A complete answer includes every line below with the word "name".
<<<<
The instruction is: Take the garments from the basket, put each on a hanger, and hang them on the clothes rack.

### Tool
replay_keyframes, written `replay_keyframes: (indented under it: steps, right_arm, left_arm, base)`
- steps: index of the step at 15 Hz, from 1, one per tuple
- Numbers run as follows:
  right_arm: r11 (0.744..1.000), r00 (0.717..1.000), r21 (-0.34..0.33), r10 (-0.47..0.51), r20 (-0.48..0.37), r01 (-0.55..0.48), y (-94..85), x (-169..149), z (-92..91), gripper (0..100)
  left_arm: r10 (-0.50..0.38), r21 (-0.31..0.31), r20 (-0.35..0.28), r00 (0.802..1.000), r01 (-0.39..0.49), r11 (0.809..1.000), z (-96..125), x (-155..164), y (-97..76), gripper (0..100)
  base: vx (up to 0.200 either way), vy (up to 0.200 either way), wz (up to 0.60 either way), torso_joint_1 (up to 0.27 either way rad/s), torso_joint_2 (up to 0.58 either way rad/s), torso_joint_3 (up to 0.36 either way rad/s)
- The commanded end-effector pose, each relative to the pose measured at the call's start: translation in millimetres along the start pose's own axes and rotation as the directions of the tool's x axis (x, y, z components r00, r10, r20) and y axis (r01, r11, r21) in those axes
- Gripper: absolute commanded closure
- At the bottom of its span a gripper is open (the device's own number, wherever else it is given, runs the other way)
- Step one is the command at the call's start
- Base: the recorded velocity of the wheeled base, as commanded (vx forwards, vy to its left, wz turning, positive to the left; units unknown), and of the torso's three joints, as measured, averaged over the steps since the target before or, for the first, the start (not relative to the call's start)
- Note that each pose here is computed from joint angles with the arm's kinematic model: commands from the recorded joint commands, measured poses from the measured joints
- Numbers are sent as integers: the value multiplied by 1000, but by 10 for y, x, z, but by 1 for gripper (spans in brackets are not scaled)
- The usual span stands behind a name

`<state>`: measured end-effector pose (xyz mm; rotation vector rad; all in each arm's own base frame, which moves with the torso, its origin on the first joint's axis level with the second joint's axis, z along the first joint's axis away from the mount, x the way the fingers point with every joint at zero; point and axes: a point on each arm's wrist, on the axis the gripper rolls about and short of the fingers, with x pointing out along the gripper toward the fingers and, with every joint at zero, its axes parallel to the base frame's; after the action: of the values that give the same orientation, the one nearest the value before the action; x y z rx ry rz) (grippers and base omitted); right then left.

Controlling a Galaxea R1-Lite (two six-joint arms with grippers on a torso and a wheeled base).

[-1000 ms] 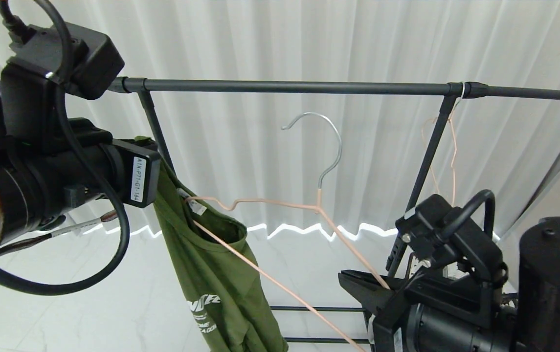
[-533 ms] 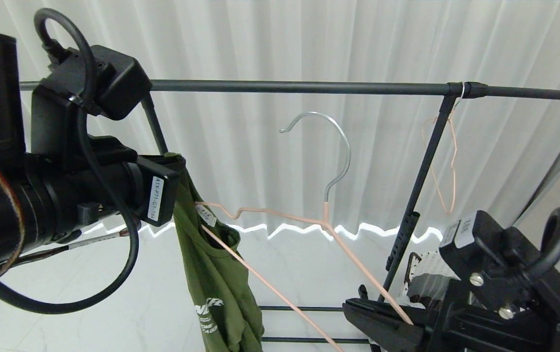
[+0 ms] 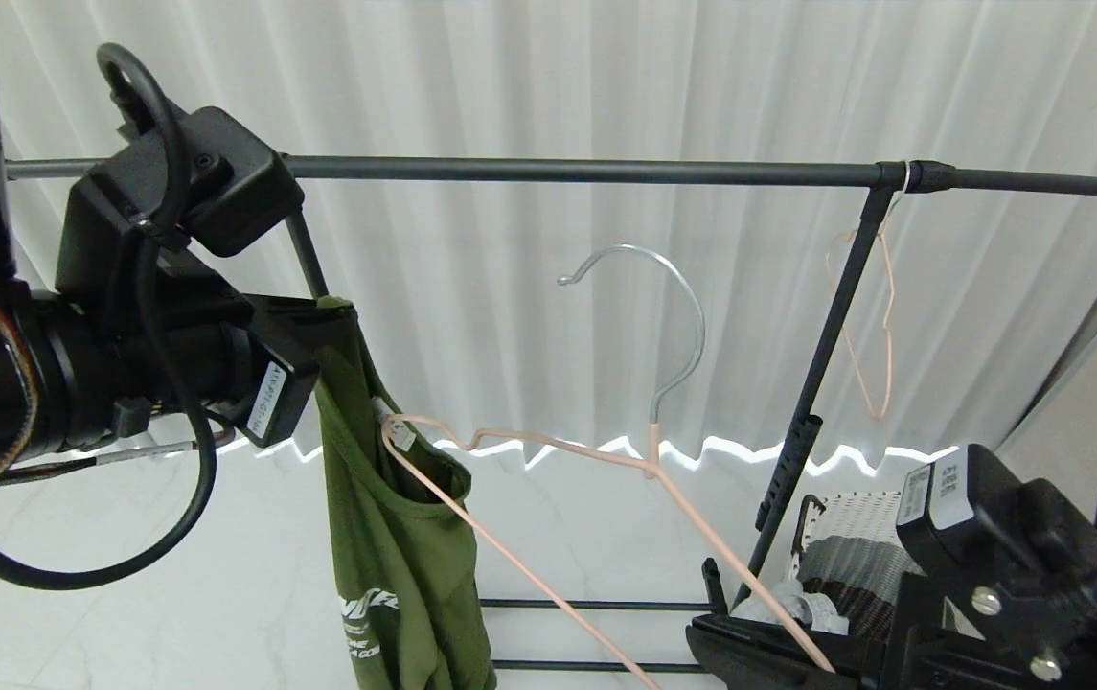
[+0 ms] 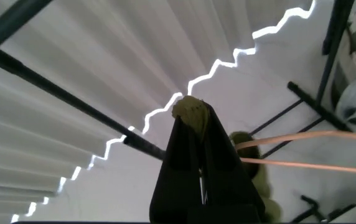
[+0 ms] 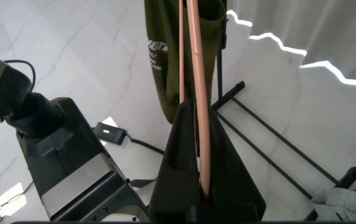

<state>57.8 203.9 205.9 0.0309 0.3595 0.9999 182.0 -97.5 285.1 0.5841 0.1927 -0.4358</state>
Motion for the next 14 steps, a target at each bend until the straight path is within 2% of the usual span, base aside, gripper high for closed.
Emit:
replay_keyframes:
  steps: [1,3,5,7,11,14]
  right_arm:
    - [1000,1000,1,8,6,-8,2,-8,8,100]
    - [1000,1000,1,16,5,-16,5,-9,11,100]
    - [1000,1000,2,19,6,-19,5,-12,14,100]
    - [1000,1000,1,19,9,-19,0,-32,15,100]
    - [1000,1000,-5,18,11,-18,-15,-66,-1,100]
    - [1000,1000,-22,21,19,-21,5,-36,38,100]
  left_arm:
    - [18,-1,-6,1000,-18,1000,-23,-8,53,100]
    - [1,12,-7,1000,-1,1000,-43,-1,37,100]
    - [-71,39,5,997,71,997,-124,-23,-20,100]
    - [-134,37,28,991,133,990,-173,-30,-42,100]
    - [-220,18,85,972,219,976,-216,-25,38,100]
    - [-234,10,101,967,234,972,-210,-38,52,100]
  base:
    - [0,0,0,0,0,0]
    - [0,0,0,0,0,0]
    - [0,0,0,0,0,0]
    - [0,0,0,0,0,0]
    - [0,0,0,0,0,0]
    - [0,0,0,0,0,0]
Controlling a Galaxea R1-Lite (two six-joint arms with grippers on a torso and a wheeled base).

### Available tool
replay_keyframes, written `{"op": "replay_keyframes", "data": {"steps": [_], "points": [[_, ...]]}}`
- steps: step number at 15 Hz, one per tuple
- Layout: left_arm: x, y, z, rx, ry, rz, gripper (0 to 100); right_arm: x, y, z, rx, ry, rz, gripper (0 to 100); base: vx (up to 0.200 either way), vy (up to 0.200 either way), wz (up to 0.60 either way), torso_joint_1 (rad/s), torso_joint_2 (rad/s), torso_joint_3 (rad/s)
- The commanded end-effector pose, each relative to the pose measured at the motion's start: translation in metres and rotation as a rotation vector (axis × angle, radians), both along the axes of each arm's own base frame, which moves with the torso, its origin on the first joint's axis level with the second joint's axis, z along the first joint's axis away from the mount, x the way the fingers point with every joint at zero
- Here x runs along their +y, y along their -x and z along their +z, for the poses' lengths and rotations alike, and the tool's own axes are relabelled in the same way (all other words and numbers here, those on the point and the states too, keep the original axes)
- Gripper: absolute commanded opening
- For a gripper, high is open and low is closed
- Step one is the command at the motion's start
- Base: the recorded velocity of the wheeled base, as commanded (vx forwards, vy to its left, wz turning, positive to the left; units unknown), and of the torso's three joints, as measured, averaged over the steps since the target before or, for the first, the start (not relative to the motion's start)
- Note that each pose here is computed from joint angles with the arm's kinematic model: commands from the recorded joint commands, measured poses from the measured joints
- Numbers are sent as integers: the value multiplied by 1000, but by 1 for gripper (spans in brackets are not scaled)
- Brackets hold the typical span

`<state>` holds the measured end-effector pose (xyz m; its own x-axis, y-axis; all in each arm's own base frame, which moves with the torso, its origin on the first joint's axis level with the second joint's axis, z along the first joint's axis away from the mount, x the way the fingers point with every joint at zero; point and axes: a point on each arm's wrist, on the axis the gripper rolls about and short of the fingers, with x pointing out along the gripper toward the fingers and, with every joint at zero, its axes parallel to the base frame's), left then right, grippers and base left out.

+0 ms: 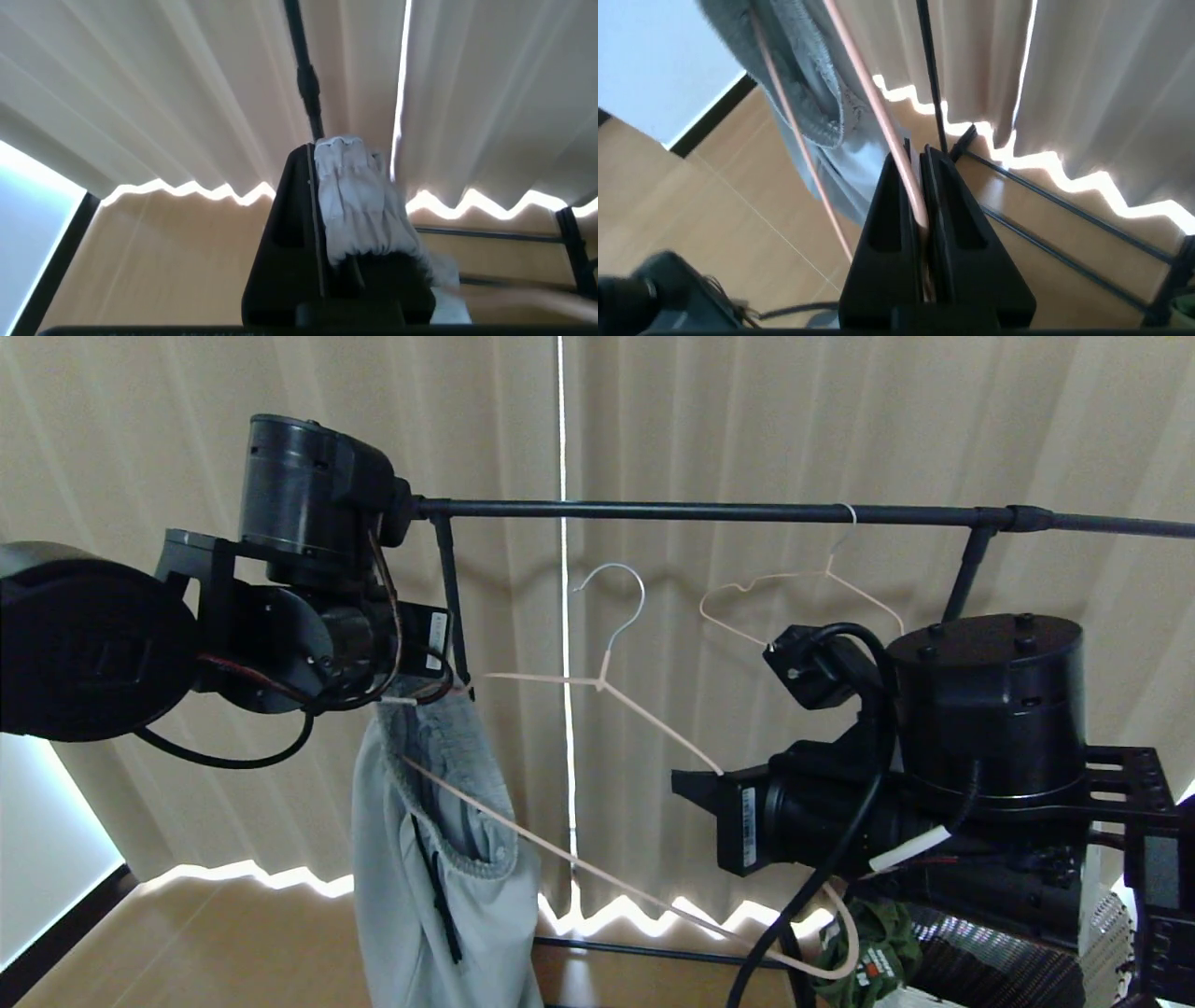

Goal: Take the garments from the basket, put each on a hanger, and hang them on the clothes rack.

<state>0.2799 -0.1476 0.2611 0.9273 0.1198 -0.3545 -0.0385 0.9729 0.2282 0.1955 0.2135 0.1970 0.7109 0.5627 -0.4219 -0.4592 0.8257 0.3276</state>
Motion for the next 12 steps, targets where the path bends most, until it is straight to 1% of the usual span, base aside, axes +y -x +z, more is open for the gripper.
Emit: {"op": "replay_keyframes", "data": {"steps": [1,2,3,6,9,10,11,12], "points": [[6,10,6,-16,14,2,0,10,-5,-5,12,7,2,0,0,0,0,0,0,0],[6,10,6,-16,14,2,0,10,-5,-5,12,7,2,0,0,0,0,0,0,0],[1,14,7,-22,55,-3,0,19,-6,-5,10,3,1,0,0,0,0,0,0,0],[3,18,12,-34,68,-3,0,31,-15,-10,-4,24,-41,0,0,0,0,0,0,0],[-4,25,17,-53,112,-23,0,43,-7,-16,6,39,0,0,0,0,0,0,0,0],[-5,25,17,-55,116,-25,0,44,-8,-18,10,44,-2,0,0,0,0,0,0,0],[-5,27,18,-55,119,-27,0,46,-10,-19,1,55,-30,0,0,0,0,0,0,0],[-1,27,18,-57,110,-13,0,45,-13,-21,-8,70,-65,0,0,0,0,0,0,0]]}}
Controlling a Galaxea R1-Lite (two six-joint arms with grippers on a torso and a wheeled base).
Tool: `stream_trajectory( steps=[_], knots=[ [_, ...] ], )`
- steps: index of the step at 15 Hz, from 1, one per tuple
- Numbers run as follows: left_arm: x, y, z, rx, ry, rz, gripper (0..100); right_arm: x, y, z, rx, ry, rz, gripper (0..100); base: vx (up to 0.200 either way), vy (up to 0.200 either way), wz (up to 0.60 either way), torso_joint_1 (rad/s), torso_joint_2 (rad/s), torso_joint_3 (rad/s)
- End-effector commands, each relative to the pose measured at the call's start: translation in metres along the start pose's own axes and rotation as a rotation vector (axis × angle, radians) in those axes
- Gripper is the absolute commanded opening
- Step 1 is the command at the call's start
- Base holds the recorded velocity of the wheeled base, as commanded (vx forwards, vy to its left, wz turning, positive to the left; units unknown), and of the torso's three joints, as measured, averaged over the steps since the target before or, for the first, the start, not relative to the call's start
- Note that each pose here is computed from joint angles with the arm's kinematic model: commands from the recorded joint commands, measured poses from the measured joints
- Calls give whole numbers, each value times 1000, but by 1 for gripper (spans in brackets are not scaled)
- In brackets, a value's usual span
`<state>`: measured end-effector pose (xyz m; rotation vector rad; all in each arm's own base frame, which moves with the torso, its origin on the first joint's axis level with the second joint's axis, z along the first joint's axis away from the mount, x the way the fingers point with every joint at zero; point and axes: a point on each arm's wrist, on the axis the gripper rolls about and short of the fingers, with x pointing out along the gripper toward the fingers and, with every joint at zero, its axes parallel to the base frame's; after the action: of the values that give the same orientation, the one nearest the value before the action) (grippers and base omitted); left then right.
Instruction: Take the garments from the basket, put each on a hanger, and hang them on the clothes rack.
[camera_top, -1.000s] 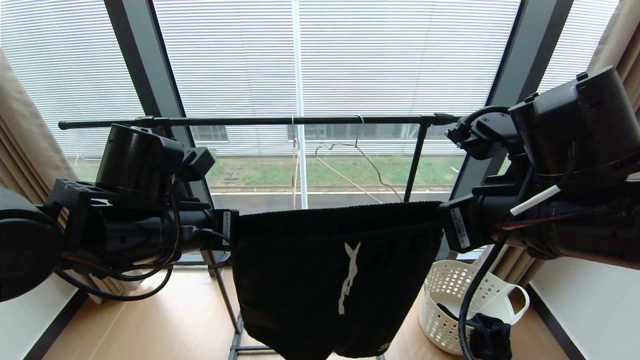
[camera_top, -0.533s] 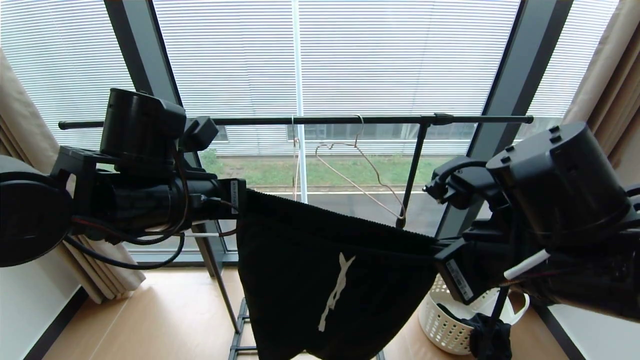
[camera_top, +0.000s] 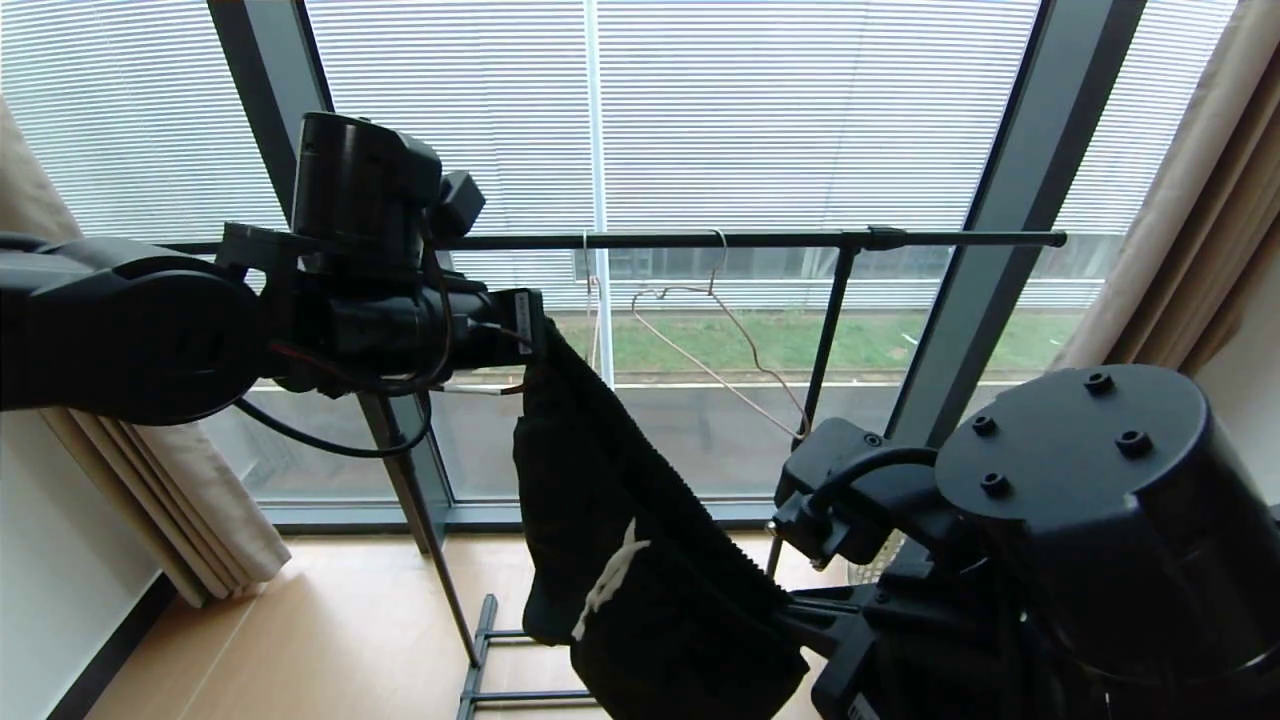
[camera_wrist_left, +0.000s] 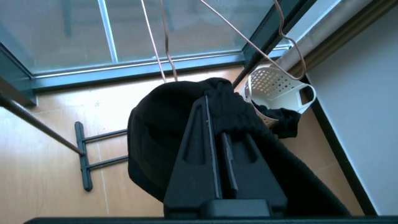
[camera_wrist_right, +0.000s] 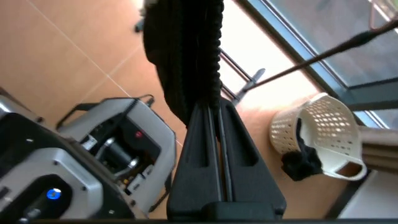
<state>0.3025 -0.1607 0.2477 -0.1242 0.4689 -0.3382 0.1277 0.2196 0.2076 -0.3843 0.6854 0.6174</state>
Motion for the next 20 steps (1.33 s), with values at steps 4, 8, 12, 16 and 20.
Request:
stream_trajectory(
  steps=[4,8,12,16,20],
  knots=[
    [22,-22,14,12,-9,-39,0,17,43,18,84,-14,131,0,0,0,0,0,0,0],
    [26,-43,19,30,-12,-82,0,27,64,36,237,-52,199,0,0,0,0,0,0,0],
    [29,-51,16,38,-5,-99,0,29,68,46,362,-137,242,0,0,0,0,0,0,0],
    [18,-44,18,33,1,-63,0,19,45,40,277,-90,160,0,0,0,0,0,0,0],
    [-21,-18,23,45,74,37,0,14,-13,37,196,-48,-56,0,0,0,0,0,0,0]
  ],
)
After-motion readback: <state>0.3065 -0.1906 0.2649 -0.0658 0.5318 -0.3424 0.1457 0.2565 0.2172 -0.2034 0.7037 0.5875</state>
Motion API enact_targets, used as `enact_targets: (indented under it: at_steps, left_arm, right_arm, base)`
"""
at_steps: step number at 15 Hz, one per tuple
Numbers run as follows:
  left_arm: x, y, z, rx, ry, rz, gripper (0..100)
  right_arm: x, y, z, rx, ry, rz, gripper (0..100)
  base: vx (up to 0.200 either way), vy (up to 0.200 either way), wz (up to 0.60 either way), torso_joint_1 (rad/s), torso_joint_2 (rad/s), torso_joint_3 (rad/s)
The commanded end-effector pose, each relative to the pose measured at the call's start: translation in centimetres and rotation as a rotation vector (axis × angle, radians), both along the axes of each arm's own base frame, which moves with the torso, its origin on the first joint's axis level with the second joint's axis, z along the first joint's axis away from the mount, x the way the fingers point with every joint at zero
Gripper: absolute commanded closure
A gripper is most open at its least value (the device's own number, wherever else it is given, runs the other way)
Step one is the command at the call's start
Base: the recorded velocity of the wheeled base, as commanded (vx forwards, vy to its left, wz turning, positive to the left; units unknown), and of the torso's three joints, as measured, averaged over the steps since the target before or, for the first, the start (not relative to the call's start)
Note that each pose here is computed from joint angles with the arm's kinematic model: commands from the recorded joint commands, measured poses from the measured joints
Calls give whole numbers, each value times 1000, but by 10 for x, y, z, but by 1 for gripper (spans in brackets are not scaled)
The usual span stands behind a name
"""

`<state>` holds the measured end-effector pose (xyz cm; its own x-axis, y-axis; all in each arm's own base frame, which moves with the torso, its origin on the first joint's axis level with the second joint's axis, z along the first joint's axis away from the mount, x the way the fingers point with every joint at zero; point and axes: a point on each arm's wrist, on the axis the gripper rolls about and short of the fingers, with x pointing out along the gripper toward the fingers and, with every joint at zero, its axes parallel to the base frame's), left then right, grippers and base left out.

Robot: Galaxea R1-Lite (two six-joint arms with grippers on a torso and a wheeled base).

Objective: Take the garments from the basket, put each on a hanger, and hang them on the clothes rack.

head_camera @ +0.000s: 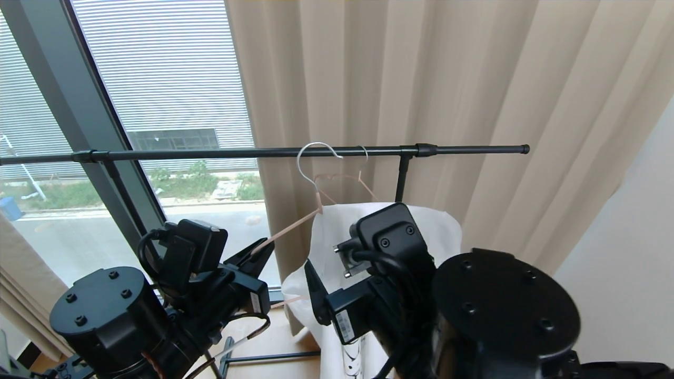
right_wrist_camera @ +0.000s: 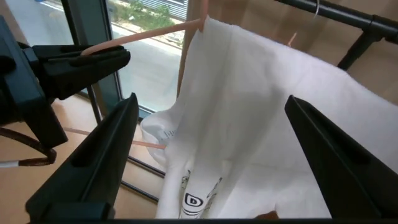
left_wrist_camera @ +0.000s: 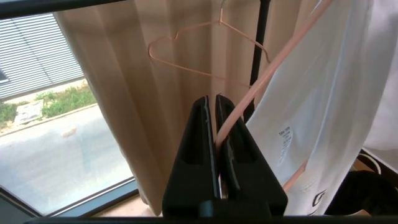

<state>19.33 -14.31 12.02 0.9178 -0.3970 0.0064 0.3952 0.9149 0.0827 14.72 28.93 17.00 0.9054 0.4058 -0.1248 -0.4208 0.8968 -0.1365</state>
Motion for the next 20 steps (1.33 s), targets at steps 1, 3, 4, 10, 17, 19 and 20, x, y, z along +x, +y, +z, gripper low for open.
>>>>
» Answer for the task:
- The usual span stands behind a name
The usual span stands behind a name

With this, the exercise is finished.